第一章12 『旅立ち』


 最後は、三つ目の試験『ペーパーテスト』の対策だ。


 テストの範囲は、国語、数学、理科、社会、体育の5教科だ。


 この試験では、基本的な言語の文法、計算能力、自然の摂理、この国の地理と歴史、体の動かし方など、一般的な知識を持っているかが試される。

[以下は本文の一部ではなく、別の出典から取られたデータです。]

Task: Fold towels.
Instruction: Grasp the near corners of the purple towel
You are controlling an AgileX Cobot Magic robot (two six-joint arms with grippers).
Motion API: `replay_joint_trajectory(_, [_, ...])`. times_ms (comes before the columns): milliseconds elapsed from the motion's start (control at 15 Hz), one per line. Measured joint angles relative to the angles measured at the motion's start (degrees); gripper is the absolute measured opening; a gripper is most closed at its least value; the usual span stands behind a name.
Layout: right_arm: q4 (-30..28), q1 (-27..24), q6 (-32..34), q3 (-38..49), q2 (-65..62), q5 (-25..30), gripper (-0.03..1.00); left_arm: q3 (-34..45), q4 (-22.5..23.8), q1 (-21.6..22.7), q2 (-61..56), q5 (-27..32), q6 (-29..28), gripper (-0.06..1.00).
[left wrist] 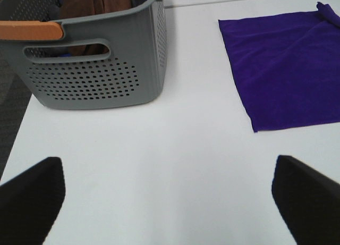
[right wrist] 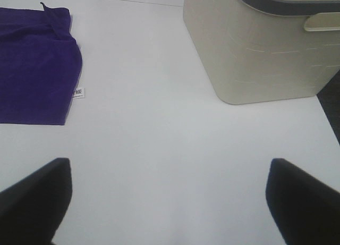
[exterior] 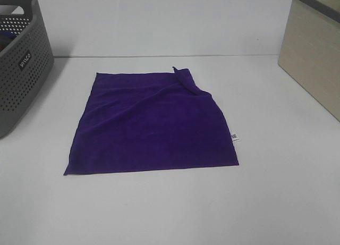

 正直、勉強するのにあまり乗り気では無かったが、両親の協力もあって、コウは一生懸命勉強することが出来た。


 《時の狭間》での日々で身についた、「継続する力」は、勉強にも生かすことが出来ていた。

 今ではもう、自信たっぷりとまではいかないが、ある程度の自信はついてきた。


 特に暗記の分野では、両親の協力はかなり役立った。二人がいたからこそ、コウはここまで頑張れたのだと思っている。

 毎晩、コウは机に立ち向かい、必死になって勉強を続けていた。


 うっかりそのまま寝てしまった時には、いつのまにか毛布が掛けられていて、コウはいつも温かい朝を迎えていたのだった。



 * * *



 ――そして、ついに旅立ちの日がやって来た。


 コウは村の出口まで来ていて、両親と村の子供たちに見送られようとしていた。


「……父さん、母さん、そしてみんな、もう行くね」


「ああ、気をつけて行ってくるんだぞ。合格した時には、手紙を宜しくな」


「いってらっしゃい、コウ。四年以上も離れ離れになると思うと寂しいけれど、待ってるからね」


「母さん、まだ合格したわけじゃないのに、それは少し気が早いんじゃないの……」


 コウがもう行くことを告げると、両親は涙を目に浮かべながらも、優しく言葉を掛けてくれた。


 コウは目尻が熱くなるのを感じながら、微笑み、子供たちの前でしゃがんで、目線を合わせた。

 親を失ってしまったこの子たちが、元気でいてくれることを願いながら、コウはもう一度微笑む。


「お兄ちゃん、もう行っちゃうの?」

「絶対、絶対帰ってくる?」


 すると、どこか不安そうな様子で女の子と男の子が話しかけてきた。

 コウは、笑いながら言葉を返した。


「きっと、また四年後くらいにはこの村に戻ってくるから、心配しなくていいよ」


「本当に?」

「ホントのホントに?また、剣を教えくれる?」


「あぁ、また剣を教えてやるから、俺もビックリされるくらいに元気に育ってくれよ」


「うん、頑張る!」

「僕もお兄ちゃんみたいに強くなる!」


「約束、だな」


「うん、約束!」

「約束、約束!」


 コウは、女の子と男の子の二人と、指切りげんまんをして、『約束』をした。

 そして最後に、両手で二人の頭を撫でてから、コウは立ち上がる。


「――じゃあ、行ってきます‼︎」


「いってらっしゃい」というみんなの声を聞きながら、コウはみんなに背を向けて歩き始める。


「コウ!最後に伝えておきたいことがあった!」


 だが、父の声を聞き、コウは足を止めて振り返った。


「俺の家にも、実は家名があるんだ。 家名は、ゲニウス。ゲニウスだ! 残念ながら、意味は分からないけど、もし何か機会があったら聞いてみてくれ‼︎」


「分かった!」


 なかなか衝撃的で唐突な告白だったが、コウはしっかりとそれを受け止めて、返事を返した。

 今度こそ本当に最後に、コウは朝日に照らされ始める村を一目見て、前を歩き始める。


 ――試験に向けた「修行」の日々は幕を下ろし、新たな未来への「旅立ち」が、たった今始まった。